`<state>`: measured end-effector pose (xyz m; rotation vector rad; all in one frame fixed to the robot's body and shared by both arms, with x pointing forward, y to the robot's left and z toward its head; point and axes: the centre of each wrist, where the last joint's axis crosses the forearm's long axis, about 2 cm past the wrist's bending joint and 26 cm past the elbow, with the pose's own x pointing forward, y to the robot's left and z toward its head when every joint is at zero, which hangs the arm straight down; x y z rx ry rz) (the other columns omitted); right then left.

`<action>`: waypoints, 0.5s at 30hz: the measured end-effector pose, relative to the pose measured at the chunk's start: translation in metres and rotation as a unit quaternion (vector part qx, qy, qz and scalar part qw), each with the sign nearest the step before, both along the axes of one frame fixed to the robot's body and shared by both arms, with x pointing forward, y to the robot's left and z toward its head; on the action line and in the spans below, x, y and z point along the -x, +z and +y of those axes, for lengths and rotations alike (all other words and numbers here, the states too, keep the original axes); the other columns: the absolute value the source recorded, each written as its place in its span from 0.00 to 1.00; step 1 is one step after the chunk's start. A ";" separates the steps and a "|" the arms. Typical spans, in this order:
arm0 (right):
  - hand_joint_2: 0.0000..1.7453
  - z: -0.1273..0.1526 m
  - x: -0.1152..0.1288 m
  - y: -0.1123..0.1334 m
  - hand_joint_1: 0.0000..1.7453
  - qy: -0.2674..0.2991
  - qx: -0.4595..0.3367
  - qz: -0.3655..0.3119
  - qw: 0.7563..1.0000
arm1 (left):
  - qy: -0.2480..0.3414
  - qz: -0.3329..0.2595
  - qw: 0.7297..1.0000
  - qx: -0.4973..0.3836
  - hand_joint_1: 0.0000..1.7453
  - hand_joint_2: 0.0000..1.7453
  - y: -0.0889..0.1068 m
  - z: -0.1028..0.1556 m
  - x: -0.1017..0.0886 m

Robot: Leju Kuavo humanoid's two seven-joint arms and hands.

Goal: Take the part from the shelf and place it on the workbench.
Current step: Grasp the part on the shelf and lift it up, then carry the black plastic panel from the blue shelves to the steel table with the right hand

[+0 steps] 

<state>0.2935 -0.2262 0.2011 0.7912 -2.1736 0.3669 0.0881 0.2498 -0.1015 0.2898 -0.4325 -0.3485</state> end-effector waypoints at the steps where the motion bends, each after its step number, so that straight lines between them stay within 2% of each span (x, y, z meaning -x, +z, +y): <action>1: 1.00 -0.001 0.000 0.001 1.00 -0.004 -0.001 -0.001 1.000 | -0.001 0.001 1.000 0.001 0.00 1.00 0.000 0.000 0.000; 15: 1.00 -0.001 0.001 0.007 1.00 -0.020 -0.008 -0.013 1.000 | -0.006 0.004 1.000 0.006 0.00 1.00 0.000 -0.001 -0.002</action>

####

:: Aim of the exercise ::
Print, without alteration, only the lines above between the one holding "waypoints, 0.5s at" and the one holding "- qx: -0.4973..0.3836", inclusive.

:: Reply to the exercise ::
`<action>`: waypoints, 0.5s at 30hz: the measured end-effector pose, relative to the pose measured at the chunk's start: translation in metres and rotation as a unit quaternion (vector part qx, qy, qz and scalar part qw), each with the sign nearest the step before, both along the axes of one frame fixed to the robot's body and shared by both arms, with x pointing forward, y to the robot's left and z toward its head; on the action line and in the spans below, x, y and z point along the -x, +z and +y of those axes, for lengths and rotations alike (all other words and numbers here, the states too, keep the original axes); the other columns: the absolute value the source recorded, each written as its place in its span from 0.00 to 1.00; step 1 is one step after the chunk's start. A ";" separates the steps and a "|" the arms. Typical spans, in this order:
arm0 (right):
  - hand_joint_2: 0.0000..1.7453
  - z: -0.1273..0.1526 m
  - x: -0.1152..0.1288 m
  - y: -0.1123..0.1334 m
  - hand_joint_1: 0.0000..1.7453
  - qy: -0.2674..0.2991
  - qx: -0.4595..0.3367
  - qz: -0.3655..0.3119
  - qw: 0.7563..1.0000
arm1 (left):
  - qy: -0.2480..0.3414
  - qz: -0.3329..0.2595
  - qw: 0.7297..1.0000
  - qx: -0.4973..0.3836

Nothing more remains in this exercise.